═══ EXERCISE MATERIAL

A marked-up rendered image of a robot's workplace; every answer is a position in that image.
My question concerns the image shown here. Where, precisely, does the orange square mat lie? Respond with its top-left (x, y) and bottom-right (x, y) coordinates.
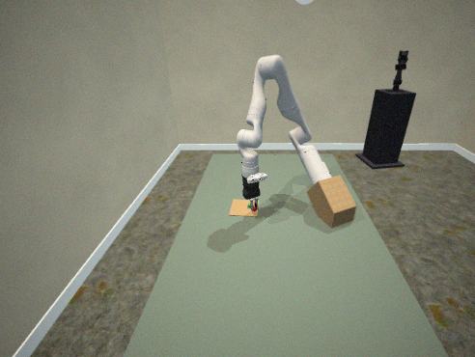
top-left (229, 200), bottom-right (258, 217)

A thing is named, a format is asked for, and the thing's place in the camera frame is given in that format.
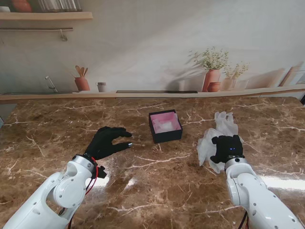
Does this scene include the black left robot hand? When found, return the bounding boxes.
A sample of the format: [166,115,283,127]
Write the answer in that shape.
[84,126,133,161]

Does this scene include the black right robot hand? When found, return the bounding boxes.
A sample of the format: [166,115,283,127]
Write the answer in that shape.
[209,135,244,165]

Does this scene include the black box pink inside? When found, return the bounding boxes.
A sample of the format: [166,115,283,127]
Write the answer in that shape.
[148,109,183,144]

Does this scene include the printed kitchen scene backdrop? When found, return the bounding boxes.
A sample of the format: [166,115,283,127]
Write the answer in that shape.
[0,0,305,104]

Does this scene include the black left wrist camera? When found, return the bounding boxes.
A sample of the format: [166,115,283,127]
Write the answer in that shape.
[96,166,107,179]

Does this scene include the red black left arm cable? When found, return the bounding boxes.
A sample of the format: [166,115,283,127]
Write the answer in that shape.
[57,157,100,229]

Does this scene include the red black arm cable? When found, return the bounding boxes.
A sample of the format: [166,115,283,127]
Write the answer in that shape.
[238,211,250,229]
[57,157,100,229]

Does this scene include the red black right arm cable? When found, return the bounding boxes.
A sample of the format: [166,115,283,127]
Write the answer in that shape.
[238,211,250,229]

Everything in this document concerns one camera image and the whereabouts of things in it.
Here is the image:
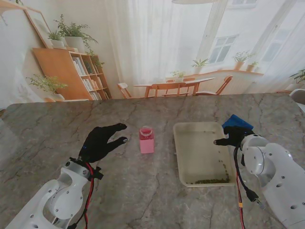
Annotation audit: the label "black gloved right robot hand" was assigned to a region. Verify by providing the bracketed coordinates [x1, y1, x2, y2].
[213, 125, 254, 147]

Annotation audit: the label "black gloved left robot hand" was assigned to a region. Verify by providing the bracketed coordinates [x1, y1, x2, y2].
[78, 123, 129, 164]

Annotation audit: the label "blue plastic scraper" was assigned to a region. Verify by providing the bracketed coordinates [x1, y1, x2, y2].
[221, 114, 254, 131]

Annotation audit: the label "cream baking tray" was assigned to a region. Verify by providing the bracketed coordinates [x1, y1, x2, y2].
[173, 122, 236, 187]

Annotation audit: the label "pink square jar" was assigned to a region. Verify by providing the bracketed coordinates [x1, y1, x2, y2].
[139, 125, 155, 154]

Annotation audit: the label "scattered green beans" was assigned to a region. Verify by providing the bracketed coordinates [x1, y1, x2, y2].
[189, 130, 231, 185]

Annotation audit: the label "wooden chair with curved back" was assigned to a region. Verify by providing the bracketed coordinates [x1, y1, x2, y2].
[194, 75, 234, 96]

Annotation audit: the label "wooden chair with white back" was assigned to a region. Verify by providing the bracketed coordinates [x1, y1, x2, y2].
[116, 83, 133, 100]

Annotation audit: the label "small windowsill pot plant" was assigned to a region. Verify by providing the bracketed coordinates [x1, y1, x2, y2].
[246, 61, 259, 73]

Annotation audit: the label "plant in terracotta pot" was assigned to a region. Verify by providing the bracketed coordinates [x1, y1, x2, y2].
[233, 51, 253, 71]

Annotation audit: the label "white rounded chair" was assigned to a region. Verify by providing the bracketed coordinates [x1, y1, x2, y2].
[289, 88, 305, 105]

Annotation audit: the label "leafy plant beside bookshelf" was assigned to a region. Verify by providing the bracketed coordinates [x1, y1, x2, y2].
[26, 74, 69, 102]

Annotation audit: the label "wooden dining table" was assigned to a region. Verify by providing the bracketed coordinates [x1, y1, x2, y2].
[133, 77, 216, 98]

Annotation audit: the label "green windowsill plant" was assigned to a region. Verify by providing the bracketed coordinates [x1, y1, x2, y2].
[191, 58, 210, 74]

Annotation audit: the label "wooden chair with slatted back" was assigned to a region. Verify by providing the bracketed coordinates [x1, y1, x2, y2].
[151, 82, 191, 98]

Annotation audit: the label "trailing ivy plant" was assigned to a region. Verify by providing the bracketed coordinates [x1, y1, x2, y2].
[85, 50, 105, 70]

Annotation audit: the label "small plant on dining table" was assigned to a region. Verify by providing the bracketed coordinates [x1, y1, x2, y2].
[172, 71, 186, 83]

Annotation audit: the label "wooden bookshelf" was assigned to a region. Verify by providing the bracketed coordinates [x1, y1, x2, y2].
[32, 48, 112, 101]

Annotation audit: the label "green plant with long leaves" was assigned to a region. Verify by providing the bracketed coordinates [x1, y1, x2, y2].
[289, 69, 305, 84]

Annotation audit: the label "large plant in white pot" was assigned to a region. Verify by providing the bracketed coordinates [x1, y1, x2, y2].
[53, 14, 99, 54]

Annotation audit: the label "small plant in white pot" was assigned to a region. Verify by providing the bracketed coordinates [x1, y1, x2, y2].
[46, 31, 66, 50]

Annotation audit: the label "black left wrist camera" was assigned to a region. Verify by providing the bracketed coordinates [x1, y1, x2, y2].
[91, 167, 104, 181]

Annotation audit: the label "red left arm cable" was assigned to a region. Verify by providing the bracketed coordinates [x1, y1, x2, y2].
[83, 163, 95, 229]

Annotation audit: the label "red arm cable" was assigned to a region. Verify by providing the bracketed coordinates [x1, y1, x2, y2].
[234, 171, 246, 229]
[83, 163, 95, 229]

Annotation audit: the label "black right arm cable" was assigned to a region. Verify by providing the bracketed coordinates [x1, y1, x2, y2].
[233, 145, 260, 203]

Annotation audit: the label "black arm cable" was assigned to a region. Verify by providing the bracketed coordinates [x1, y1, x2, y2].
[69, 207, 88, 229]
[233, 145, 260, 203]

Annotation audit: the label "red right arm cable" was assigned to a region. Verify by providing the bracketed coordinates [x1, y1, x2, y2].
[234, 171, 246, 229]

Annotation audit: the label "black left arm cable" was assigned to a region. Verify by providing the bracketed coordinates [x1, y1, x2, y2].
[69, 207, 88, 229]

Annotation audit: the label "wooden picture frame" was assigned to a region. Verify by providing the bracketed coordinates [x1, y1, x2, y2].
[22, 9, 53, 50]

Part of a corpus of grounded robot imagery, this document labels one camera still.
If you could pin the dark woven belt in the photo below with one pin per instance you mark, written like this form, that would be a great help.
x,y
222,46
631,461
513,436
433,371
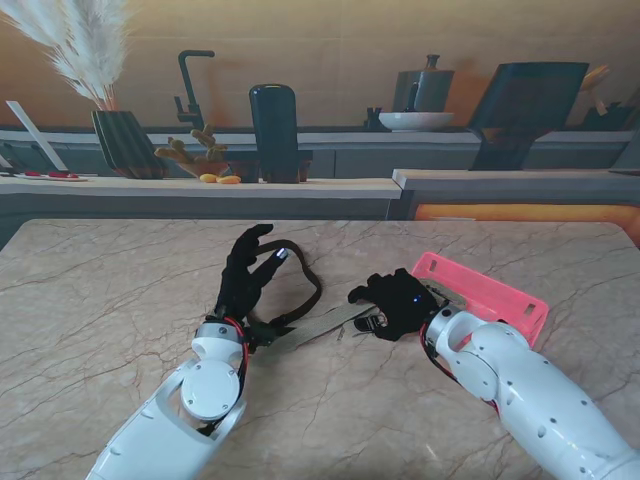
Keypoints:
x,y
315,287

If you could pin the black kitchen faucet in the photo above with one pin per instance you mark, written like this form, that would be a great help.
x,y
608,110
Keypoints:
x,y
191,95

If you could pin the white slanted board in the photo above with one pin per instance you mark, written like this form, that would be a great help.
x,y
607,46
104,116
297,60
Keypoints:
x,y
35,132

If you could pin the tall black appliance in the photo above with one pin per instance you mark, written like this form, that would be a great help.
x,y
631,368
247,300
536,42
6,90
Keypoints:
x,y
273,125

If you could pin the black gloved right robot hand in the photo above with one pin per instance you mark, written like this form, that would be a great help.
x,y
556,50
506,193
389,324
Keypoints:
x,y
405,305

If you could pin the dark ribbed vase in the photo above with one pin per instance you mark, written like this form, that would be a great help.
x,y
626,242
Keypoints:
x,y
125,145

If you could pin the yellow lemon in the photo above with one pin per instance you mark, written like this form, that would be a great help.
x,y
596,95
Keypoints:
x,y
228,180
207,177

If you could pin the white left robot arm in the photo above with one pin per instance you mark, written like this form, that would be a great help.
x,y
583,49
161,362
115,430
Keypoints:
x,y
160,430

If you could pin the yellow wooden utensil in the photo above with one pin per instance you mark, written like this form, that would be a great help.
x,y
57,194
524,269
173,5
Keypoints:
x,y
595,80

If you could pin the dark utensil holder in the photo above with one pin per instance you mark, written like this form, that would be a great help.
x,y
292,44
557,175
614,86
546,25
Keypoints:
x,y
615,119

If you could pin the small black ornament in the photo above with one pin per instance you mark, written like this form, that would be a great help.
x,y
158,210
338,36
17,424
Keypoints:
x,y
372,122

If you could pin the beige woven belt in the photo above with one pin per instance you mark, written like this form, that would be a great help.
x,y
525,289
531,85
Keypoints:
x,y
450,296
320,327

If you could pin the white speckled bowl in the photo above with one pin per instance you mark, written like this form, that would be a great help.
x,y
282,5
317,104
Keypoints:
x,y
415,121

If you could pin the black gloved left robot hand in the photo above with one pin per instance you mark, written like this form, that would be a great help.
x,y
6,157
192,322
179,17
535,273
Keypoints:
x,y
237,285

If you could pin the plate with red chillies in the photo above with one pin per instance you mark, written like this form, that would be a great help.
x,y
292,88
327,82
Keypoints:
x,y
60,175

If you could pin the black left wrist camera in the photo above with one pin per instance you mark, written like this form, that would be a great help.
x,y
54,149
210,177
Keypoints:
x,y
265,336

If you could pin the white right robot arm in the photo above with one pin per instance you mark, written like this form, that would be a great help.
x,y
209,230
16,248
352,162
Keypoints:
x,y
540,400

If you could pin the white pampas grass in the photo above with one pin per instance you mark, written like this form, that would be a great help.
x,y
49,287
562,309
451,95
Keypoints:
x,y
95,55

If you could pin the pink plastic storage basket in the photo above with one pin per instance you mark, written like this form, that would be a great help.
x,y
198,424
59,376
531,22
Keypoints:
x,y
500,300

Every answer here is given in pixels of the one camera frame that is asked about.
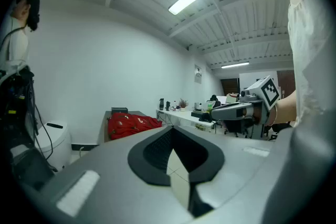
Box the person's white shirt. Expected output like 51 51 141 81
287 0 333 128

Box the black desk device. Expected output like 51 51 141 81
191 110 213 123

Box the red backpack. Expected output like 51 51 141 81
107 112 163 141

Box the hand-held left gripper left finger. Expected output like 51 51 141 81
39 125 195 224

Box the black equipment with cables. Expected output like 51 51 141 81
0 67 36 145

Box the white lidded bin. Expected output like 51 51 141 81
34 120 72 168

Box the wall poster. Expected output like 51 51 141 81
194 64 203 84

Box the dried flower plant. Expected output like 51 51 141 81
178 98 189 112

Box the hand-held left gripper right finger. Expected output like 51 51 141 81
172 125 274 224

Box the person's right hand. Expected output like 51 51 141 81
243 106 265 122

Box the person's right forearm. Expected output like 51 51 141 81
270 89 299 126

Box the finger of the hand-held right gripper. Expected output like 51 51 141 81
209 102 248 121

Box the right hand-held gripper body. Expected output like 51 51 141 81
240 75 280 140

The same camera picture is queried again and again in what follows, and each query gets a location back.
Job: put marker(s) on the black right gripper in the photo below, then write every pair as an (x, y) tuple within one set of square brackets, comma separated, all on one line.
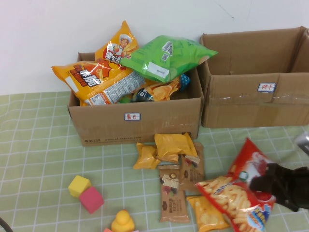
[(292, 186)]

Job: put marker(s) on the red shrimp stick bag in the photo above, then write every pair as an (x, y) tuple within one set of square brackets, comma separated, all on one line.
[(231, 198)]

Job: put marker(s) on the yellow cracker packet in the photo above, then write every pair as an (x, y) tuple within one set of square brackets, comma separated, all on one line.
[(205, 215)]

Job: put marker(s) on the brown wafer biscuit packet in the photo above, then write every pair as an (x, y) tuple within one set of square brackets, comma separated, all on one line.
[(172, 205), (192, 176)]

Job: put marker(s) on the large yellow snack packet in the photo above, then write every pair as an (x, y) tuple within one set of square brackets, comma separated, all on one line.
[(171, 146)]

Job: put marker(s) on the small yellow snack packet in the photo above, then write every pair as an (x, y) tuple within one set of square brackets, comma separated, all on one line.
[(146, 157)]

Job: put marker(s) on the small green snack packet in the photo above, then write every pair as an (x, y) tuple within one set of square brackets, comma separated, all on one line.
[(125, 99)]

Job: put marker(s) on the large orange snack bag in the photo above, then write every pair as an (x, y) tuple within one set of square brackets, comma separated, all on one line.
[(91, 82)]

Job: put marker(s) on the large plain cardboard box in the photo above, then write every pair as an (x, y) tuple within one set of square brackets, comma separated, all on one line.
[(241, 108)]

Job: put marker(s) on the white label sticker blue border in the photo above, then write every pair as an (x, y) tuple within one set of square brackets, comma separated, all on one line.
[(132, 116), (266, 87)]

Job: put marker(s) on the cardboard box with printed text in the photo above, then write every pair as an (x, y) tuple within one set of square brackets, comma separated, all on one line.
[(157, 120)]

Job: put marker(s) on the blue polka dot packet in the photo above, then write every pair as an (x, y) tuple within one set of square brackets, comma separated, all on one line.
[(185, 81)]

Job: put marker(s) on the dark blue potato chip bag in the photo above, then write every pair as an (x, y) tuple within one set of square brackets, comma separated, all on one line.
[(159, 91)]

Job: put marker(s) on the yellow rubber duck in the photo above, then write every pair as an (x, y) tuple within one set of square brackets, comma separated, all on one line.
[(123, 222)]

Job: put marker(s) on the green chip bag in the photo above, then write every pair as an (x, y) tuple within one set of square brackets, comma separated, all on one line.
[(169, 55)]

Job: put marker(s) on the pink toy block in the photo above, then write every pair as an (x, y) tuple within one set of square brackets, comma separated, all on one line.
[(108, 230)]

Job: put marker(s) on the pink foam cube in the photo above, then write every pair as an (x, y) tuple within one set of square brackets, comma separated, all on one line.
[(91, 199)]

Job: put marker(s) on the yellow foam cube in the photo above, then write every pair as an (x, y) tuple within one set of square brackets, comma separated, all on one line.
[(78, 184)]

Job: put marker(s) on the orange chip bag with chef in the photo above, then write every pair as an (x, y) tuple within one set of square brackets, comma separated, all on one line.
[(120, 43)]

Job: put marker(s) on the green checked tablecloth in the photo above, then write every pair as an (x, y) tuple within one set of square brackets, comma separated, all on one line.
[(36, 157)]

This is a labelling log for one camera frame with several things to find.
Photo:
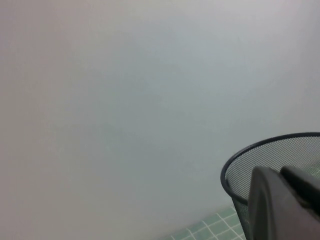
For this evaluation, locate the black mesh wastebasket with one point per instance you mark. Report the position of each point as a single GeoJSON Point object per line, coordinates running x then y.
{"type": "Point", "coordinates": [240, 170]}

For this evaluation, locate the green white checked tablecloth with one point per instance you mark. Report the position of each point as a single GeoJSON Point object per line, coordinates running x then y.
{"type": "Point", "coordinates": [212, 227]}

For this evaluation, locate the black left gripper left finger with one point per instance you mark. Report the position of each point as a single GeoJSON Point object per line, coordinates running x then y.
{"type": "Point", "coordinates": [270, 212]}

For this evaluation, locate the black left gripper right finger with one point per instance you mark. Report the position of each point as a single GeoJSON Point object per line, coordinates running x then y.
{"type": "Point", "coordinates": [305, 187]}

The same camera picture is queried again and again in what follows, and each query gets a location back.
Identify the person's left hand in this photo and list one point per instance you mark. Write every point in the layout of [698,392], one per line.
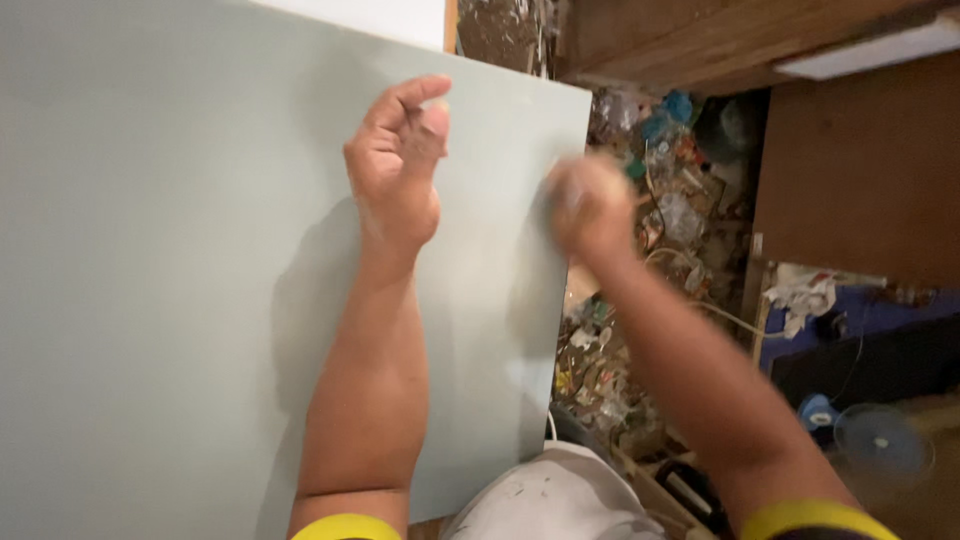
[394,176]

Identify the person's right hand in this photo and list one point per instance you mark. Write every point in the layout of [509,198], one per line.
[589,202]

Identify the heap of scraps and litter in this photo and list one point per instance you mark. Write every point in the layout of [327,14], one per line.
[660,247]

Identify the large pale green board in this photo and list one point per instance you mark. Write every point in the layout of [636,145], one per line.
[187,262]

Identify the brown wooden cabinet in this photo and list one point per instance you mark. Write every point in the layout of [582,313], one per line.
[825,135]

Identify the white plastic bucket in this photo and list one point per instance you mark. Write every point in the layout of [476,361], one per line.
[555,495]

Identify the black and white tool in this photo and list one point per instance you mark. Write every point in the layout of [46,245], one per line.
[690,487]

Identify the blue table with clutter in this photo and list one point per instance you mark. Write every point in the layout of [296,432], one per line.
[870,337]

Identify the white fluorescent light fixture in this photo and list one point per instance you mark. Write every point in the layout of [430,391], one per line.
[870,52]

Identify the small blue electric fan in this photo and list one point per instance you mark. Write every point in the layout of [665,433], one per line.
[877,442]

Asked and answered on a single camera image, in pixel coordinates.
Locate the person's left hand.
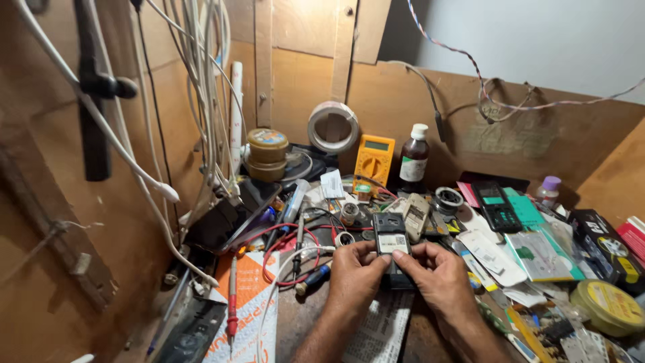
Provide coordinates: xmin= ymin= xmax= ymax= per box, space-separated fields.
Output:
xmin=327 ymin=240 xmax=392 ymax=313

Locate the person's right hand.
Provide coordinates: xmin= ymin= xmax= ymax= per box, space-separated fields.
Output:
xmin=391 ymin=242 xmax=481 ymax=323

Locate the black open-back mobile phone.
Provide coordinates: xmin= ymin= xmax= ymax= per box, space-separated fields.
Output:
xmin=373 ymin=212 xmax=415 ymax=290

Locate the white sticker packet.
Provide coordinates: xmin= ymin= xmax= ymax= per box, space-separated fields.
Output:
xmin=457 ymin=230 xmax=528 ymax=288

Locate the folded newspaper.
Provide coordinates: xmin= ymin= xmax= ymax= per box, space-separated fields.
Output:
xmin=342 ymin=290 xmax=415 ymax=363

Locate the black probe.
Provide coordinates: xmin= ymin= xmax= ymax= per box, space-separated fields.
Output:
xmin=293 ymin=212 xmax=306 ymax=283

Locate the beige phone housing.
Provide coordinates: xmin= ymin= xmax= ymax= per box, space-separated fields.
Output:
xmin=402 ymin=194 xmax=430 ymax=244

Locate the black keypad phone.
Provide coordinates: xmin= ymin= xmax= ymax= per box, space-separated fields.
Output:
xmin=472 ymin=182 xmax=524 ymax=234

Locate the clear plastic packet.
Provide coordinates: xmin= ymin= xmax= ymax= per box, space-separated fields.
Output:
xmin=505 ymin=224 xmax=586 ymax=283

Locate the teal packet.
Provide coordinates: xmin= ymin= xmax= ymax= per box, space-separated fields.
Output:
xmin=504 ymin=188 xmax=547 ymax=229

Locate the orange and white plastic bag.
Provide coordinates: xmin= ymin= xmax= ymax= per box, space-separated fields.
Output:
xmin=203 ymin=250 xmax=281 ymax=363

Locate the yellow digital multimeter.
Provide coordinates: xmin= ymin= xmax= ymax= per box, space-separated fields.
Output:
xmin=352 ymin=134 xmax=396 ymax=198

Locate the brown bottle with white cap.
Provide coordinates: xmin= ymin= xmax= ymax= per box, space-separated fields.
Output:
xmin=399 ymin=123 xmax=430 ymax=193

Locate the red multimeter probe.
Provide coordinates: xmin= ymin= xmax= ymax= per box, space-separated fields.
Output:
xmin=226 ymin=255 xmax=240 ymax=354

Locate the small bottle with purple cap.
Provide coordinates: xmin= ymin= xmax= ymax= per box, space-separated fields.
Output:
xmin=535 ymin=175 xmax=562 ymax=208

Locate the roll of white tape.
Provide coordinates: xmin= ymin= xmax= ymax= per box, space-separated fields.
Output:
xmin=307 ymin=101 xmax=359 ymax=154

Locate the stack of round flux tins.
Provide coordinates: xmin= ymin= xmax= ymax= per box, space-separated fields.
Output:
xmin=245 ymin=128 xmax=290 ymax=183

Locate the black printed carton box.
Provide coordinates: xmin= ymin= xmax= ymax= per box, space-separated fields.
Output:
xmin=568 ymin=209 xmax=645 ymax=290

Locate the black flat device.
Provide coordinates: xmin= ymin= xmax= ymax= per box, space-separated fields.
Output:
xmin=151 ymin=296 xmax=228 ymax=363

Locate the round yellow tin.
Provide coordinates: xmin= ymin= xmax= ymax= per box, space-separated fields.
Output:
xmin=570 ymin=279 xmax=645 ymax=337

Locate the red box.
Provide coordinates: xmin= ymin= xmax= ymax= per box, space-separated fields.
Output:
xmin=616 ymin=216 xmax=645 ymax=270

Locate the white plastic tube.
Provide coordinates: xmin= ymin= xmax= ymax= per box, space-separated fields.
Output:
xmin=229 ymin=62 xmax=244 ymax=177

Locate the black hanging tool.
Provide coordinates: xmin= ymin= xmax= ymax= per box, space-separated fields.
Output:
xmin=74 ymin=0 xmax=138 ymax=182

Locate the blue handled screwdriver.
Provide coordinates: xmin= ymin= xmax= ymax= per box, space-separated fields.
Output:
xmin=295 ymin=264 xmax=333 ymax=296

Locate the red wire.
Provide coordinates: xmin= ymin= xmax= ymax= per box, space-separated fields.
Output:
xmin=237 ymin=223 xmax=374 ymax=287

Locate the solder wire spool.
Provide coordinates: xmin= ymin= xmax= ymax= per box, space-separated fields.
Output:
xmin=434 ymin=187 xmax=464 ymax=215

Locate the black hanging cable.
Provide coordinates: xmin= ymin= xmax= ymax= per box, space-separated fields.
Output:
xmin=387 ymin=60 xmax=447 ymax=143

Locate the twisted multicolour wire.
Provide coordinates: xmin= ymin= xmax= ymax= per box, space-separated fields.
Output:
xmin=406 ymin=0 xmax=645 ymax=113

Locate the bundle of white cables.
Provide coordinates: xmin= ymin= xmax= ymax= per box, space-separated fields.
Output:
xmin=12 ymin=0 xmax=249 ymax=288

══════

**EXERCISE DETAILS:** Within the entries, count the lines containing the string "things" and state nothing but the result.

**RESULT OF THE TASK:** 2